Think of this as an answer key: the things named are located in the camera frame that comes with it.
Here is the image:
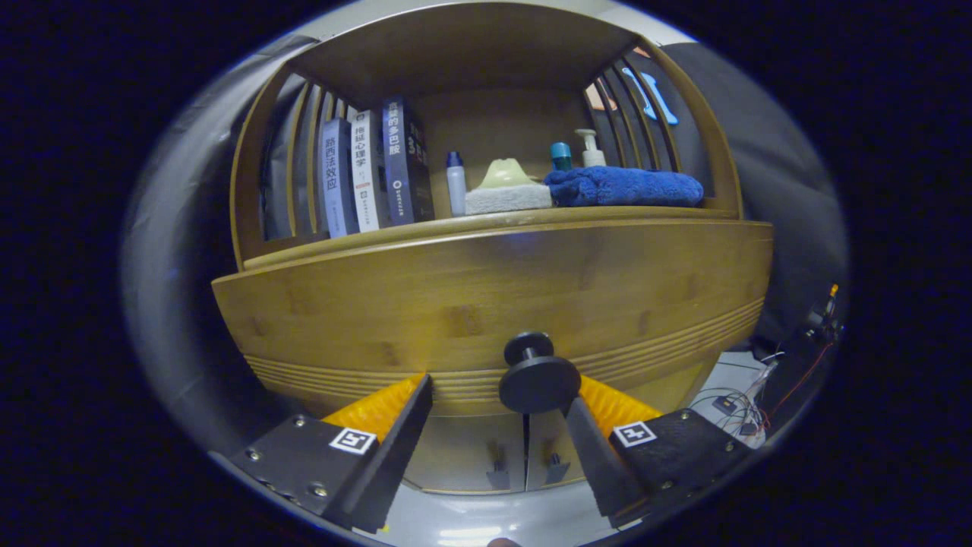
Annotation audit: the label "wooden cabinet door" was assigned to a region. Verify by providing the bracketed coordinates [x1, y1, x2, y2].
[402, 414, 529, 495]
[524, 410, 608, 491]

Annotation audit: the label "pale green handled scrub brush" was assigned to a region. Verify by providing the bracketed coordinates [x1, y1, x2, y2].
[465, 158, 554, 216]

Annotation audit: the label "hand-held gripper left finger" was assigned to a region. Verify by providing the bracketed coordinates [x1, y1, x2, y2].
[228, 372, 434, 534]

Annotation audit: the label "tangled thin cables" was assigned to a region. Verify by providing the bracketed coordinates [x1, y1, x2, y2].
[691, 357, 783, 449]

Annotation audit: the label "white book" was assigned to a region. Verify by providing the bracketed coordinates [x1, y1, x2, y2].
[349, 109, 390, 233]

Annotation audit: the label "wooden drawer with black knob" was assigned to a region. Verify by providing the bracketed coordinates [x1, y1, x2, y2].
[211, 219, 775, 419]

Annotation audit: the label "wooden cabinet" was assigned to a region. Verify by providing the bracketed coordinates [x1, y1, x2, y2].
[228, 0, 745, 496]

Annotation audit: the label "light blue book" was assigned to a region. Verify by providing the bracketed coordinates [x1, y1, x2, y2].
[319, 118, 359, 238]

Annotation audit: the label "white pump bottle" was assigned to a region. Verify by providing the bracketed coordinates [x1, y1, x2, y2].
[574, 128, 607, 169]

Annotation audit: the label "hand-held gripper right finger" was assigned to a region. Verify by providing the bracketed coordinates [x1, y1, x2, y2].
[562, 376, 753, 529]

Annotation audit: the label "white bottle with blue cap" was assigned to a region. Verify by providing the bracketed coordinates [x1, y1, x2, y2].
[446, 151, 467, 217]

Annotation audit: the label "dark blue book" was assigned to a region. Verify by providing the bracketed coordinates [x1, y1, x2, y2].
[382, 96, 435, 227]

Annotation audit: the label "black device with orange tip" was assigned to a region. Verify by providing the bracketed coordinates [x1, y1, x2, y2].
[759, 283, 844, 415]

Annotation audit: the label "wooden countertop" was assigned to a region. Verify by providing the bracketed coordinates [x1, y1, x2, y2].
[241, 199, 743, 272]

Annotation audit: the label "folded blue towel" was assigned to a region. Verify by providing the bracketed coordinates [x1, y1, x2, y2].
[544, 166, 705, 208]

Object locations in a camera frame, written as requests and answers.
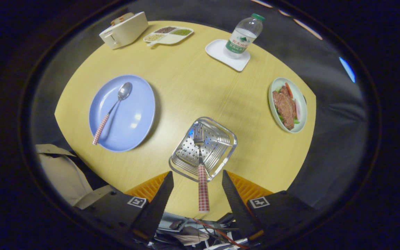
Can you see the white divided dish with beans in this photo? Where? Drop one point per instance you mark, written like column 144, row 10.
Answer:
column 168, row 39

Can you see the brown cooked meat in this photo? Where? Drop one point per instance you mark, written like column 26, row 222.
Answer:
column 285, row 107

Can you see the blue round plate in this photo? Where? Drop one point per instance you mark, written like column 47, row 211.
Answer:
column 134, row 114

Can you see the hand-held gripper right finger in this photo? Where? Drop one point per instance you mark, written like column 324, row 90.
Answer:
column 236, row 205

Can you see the white square coaster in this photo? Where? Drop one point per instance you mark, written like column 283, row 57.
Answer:
column 217, row 50

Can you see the pale green plate with food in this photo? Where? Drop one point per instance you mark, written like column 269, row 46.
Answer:
column 300, row 100

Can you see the cream toaster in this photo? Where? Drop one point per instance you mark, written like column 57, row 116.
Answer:
column 127, row 31

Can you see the toast slice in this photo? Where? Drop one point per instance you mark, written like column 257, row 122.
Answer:
column 122, row 18

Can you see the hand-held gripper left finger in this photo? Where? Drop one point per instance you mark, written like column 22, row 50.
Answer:
column 158, row 205

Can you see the black backdrop cloth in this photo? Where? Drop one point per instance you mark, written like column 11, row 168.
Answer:
column 332, row 139

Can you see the clear water bottle green cap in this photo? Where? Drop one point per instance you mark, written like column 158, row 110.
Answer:
column 241, row 38
○ ○ ○ ○
Task objective » Copy, word for word, the line that contains "Can you see the toast" and every line after it through the end of the records, and nothing else.

Task answer »
Can you see the toast slice in this photo? Where? Drop one point per instance you mark, written like column 257, row 122.
Answer:
column 122, row 18

Can you see the hand-held gripper left finger in this photo? Where? Drop one point per instance you mark, written like column 22, row 50.
Answer:
column 158, row 205

Can you see the black backdrop cloth in this photo? Where? Drop one point per instance you mark, written like column 11, row 168.
Answer:
column 332, row 139

Can you see the clear water bottle green cap in this photo? Where? Drop one point per instance you mark, written like column 158, row 110.
Answer:
column 241, row 38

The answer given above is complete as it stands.